Developmental Psychology Studies You Need To Know
If you haven't already, I would recommend reading the following articles to fully prepare yourself for your unit 1 exam!
- Cognitive Psychology Studies
- The Working Memory Model
- The Multi-Store Model
- Bowlby's Theory Of Attachment
This hub will outline some of the key studies and theories that you must know for the developmental psychology (attachment) aspect of the exam, with their strengths and weaknesses and what they support and oppose.
The Learning Theory
The learning theory basically stated that the attachment between an infant and their caregiver is a behaviour that is learned rather than something that is innate or inborn. There are two aspects to the learning theory and these are:
- Classical Conditioning
- Operant Conditioning
Classical conditioning is essentially where an unconditioned stimulus produces an unconditioned response (such as a baby being given food which is an unconditioned stimulus and becomes happy which is an unconditioned response to this). The person that is responsible for feeding the baby will be associated with this pleasant feeling. If the person then feeds the baby over and over again they will become the stimulus that causes the happiness of the baby. This association between the caregiver and pleasure is the basis for the attachment between the caregiver and infant.
Operant conditioning occurs when someone is either punished or rewarded for a behaviour that they displayed. When the person is rewarded for their behaviour then this behaviour will be positively reinforced and the person will be much more likely to repeat it. In terms of attachment, operant conditioning says that when an infant is uncomfortable (say because they are hungry), feeding them replaces this uncomfortable feeling is with pleasure. The food then becomes the primary reinforcer and the the person feeding the infant will be associated with the pleasant feeling and become the secondary reinforcer.
Strengths and Weaknesses of the Learning Theory as an Explanation of Attachment
It has been shown that we do learn through association and reinforcement, and the learning theory does provide an adequate explanation of how attachments between caregivers and infants can form; however, it states that the main reinforcer is food, which may not be the case.
Harlow's monkey study was conducted to see if food is in fact the primary reinforcer or if there are other aspects that contribute to the forming of attachments. Harlow got a baby monkey and gave it the option of either food (portrayed by a wire 'monkey' with an attached food bottle) or comfort (portrayed by a wire 'monkey' covered in cloth).

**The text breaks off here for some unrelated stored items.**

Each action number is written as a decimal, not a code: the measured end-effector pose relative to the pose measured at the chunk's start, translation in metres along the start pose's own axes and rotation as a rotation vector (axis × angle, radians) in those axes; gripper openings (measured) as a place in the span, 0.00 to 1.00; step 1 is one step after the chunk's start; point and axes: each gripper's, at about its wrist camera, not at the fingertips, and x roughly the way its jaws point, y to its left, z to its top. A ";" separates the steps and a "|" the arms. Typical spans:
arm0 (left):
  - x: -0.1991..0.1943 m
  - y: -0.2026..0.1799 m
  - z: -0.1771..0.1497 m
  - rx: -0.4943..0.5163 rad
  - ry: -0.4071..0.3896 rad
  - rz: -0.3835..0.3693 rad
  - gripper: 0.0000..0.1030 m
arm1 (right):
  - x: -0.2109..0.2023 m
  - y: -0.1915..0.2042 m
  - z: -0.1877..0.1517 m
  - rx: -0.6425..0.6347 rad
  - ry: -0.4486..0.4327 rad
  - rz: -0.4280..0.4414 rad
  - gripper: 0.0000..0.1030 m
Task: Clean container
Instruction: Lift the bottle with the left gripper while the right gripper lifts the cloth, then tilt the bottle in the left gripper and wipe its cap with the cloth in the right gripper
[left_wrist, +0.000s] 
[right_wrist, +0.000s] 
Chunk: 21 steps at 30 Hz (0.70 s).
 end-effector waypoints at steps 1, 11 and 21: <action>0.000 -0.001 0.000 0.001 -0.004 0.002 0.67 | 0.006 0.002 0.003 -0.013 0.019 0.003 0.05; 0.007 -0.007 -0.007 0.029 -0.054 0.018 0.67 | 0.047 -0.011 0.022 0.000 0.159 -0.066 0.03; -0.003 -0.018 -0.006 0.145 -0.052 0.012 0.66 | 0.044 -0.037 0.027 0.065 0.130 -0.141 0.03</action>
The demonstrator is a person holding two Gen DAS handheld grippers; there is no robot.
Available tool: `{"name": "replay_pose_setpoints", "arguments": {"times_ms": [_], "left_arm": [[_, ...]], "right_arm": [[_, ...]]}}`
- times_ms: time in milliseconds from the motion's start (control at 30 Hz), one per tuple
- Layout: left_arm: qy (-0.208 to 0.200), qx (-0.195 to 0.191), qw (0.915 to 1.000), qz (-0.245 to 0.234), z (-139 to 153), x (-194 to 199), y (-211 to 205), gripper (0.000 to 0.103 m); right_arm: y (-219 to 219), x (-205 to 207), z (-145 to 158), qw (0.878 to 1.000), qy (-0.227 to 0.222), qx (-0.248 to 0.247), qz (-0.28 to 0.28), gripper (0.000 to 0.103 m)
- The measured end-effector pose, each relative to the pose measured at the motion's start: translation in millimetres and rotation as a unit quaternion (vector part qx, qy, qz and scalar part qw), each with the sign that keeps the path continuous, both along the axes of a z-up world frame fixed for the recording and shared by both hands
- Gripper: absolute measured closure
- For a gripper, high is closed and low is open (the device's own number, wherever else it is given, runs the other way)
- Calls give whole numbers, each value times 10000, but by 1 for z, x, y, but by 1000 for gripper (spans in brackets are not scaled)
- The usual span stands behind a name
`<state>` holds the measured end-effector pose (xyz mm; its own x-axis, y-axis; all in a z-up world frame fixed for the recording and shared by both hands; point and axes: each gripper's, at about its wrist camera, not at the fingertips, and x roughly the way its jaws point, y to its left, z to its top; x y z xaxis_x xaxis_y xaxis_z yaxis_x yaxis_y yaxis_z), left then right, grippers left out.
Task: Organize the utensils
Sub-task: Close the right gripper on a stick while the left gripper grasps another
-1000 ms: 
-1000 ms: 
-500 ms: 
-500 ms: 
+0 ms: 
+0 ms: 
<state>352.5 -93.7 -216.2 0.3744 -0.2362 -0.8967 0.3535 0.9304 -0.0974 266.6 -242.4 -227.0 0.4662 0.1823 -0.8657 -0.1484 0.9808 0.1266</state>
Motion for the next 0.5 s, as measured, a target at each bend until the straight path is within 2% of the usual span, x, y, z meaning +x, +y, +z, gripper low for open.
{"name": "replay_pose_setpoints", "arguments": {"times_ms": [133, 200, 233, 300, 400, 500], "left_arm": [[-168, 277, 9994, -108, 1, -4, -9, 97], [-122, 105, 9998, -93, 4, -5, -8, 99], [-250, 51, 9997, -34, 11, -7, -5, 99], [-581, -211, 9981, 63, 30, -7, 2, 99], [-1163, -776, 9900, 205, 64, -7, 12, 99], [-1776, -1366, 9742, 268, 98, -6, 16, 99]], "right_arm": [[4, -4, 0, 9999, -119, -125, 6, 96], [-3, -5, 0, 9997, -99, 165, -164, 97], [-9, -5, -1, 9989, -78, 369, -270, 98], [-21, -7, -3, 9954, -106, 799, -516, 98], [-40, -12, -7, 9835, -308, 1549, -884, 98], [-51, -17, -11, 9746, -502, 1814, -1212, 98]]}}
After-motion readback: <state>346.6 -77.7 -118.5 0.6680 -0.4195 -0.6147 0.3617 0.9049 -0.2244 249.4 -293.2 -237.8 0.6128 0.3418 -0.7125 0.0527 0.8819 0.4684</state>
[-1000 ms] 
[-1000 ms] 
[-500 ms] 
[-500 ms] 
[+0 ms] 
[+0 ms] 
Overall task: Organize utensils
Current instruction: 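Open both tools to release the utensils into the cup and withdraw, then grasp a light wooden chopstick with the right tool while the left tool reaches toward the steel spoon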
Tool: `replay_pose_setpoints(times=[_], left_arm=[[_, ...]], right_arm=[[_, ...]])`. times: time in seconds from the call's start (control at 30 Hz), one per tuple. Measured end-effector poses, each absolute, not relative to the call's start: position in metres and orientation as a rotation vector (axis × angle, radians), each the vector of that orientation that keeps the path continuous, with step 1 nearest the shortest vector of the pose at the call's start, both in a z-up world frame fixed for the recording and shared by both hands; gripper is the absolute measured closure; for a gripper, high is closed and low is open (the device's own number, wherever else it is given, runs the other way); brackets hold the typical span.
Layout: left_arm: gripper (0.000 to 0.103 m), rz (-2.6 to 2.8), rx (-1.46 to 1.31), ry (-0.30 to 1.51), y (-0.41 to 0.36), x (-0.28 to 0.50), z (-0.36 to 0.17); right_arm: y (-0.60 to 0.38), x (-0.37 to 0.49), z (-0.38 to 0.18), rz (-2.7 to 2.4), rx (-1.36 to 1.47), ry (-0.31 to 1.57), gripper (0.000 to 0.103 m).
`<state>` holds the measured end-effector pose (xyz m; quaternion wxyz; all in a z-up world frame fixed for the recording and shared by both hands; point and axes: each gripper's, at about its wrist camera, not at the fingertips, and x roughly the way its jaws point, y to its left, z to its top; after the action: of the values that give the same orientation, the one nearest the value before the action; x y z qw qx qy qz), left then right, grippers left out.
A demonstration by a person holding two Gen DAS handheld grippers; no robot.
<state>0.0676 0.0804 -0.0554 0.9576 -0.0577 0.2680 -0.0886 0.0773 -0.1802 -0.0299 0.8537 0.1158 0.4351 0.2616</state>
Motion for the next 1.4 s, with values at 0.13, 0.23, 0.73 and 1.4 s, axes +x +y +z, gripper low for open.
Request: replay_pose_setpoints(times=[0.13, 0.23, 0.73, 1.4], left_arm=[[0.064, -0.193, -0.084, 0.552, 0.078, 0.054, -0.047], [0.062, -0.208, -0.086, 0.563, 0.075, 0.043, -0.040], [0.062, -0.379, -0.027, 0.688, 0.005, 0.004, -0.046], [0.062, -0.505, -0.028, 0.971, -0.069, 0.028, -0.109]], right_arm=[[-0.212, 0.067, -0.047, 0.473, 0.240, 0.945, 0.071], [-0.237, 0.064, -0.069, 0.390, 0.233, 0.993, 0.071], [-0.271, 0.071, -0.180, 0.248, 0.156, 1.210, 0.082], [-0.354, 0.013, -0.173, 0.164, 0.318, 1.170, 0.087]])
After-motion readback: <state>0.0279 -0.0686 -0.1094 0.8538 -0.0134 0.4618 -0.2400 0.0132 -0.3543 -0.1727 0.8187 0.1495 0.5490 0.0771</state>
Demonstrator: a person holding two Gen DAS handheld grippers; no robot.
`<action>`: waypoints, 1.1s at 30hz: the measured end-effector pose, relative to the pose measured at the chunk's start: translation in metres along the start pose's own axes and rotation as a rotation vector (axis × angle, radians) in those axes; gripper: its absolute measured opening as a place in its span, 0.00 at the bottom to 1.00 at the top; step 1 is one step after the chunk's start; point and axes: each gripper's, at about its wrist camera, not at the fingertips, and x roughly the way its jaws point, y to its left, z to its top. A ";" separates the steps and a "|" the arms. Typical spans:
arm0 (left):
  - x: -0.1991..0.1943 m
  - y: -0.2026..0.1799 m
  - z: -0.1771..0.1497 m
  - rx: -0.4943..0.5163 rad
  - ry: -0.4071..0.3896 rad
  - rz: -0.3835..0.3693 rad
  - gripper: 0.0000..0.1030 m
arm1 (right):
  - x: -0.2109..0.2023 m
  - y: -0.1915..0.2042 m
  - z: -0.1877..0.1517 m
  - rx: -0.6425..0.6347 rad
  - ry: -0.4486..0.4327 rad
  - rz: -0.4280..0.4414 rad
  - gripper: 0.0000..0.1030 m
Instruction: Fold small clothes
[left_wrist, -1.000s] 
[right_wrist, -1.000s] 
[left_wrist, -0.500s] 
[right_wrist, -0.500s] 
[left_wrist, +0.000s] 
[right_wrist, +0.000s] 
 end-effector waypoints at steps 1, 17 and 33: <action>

If the learning theory was completely accurate then the baby monkey would have gone to the food 'monkey' most of the time, whereas it was actually the opposite that was true. The baby monkey spent most of his time on the comfort 'monkey,' which suggests that other things are involved in the formation of attachment.
Ainsworth's Uganda Study
In 1954 a psychologist called Mary Ainsworth conducted a observation study into mother and infant interactions in Uganda. She chose Uganda as the place to conduct her study because as an American she wanted to see what the differences were between infant-caregiver attachment in two completely different cultures.
The participants of the study were 26 mothers and their infants. Some of the observations that she made were that mothers that were more sensitive to their child's needs tended to have children who were more securely attached and were more independent. This observation could not be explained by the learning theory; however it could be explained by the 'secure base' aspect of Bowlby's theory of attachment.
The findings showed that in both the USA and in Uganda there were similar attachment types (such as secure attachment).
Strengths and Weaknesses of Ainsworth's Uganda study
That the Uganda study evaluated attachment types by the means of natural observation means that the study is high in ecological validity and can therefore be generalised to other similar situations. Neverthless, there are some weaknesses to using natural observation research techniques. Some studies, like the Uganda study, have been shown to have something called 'investigator bias.' This is where the person observing and conducting the experiment may see what they want to see. Bias may mean that if more than one person observes there may be very different observations, which in turn leads to low inter-observer reliability.
The Strange Situation
The strange situation was a study that was conducted by Ainsworth and Wittig in 1969 in order to test the nature of attachment. The study involved putting infants into situations that would either be anxiety-provoking or that the infant had probably never witnessed before. There are 8 episodes involved in the strange situation some of which include:
- Parent sits whilst the infant plays: the behaviour of the infant is assessed to see if they use their parent as a secure base.
- A stranger is introduced to the infant and the mother leaves: assesses stranger and separation anxiety.
- The parent comes back into the room: assesses the behaviour that the child shows upon reunion.
This study was conducted by many psychologists on many infants and the results collected by Ainsworth. She deduced that four main attachment types that were observed in all of the 106 middle-class infants. These are:
- Secure attachment
- Insecure-avoidant attachment
- Insecure-resistant attachment
- Insecure-disorganized attachment
Strengths and Weaknesses of the 'Strange Situation' Experiment
The 'strange situation' was devised in order to try and measure the types of attachment infants have with their caregivers; however it has been argued that maybe the experiment actually measures the quality of the attachment rather than the type of attachment. A study that supports this criticism of the strange situation is that of Main and Weston. The study found that infants behaved differently around each one of their parents, which suggests that it is actually the relationship being measured rather than the attachment that the infant possesses.